Problem to solve —
Give the data again exactly, stopping after the "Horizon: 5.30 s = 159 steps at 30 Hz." line.
** Opening Material provided block **
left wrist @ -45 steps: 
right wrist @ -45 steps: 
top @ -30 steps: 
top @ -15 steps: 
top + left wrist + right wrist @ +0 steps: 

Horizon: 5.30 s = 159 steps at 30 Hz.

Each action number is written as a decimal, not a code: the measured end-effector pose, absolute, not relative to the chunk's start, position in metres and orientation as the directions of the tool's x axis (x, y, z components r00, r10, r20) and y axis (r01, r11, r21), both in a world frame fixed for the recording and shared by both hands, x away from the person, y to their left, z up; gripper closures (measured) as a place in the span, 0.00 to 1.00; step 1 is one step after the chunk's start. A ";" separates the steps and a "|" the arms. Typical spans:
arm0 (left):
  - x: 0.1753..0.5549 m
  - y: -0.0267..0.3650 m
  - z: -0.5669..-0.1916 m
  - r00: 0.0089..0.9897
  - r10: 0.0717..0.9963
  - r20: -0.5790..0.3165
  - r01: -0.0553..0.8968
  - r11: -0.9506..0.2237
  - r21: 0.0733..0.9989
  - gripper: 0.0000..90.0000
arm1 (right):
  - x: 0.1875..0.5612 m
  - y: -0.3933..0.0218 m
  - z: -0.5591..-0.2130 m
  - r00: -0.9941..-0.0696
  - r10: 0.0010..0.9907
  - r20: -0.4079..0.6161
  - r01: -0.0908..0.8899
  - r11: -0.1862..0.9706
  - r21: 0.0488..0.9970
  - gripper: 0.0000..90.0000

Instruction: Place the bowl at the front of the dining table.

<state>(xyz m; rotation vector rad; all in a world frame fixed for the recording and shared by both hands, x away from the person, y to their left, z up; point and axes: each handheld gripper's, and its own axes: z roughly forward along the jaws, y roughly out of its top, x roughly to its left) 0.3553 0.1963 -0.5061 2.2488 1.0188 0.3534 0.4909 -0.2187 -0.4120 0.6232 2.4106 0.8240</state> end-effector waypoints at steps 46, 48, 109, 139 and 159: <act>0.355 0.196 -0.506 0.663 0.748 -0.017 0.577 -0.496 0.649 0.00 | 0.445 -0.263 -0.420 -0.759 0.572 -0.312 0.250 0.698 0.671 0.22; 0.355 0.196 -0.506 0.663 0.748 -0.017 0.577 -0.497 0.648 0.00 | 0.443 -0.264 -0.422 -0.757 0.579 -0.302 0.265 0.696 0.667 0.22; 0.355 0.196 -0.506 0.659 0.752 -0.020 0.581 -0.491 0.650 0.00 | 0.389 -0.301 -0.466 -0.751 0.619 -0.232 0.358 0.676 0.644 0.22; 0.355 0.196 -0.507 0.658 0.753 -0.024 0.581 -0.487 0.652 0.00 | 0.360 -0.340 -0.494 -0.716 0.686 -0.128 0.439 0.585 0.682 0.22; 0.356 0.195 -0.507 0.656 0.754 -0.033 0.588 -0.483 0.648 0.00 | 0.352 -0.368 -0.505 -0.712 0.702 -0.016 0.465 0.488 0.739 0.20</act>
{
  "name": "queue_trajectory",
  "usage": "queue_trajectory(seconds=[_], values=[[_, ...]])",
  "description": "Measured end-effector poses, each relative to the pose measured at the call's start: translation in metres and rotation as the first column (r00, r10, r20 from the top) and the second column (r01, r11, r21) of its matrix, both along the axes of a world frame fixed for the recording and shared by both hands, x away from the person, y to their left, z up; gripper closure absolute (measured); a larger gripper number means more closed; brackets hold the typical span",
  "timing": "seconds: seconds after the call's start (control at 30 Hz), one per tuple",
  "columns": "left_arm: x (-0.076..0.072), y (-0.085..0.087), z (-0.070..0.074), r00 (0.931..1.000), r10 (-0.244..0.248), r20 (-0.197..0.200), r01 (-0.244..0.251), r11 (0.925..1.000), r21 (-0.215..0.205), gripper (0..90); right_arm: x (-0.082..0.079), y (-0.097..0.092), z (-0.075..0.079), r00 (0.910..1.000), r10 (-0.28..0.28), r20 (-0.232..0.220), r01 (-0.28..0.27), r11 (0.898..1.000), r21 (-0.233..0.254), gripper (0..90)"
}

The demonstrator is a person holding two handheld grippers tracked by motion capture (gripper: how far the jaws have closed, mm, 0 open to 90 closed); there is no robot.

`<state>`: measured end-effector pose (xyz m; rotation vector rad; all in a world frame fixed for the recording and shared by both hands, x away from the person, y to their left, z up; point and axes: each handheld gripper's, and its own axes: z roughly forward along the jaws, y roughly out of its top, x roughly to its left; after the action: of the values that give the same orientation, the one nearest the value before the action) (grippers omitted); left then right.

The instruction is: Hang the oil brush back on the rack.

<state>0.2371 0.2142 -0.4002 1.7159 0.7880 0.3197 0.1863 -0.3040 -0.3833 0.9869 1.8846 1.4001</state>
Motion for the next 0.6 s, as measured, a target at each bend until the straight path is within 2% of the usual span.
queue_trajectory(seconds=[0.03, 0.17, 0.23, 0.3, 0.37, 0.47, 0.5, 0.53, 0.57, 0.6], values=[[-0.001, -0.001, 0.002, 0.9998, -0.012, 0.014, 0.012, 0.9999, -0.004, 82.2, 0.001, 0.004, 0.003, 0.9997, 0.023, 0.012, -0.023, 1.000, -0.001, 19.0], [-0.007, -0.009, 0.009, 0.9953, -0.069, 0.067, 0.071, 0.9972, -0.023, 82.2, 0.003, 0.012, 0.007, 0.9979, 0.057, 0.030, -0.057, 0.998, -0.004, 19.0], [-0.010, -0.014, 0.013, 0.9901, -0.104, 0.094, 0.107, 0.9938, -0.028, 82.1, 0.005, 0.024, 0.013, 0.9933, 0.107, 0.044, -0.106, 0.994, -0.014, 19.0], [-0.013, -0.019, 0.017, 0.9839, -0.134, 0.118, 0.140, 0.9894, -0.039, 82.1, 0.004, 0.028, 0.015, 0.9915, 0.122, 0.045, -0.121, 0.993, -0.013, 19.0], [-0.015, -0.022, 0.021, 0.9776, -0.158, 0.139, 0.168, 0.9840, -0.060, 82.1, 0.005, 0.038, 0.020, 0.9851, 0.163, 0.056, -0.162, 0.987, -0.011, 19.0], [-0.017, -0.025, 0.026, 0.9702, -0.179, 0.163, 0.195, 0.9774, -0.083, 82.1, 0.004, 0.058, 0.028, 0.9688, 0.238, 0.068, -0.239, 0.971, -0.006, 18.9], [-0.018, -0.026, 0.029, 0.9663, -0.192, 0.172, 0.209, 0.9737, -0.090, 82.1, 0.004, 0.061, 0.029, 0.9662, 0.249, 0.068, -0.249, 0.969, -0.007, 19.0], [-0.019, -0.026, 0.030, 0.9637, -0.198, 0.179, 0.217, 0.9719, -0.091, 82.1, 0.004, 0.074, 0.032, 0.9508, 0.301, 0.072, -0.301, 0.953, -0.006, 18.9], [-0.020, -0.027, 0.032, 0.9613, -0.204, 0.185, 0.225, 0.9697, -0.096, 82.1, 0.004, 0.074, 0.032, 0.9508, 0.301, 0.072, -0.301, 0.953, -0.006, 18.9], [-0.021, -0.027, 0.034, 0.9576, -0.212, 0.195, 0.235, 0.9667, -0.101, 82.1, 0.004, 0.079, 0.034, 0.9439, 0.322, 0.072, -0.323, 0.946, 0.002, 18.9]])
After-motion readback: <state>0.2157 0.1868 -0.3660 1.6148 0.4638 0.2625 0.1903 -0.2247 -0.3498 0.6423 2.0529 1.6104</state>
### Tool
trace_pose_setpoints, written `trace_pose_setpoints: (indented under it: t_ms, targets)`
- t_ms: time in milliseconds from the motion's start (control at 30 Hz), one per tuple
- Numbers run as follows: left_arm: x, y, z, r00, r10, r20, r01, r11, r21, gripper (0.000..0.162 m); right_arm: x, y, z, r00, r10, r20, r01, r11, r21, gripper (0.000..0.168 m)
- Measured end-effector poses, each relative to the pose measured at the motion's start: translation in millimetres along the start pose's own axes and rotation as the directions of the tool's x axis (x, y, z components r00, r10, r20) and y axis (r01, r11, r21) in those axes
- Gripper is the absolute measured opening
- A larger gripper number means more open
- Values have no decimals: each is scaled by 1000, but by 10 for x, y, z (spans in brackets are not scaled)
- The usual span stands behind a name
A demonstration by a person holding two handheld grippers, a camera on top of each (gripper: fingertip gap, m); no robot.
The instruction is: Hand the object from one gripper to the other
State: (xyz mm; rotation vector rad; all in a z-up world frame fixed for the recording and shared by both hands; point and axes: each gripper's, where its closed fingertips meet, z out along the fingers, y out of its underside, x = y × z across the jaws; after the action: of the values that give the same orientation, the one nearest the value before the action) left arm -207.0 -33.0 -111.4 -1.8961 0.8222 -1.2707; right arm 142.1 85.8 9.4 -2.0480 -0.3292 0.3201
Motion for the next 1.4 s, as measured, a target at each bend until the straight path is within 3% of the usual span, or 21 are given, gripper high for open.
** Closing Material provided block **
Task solution —
left wrist @ -45 steps: 
right wrist @ -45 steps: 
top @ -30 steps: 
top @ -15 steps: 
top + left wrist + right wrist @ +0 steps: 

Horizon: 5.30 s = 159 steps at 30 Hz.

No additional lines are needed for this answer.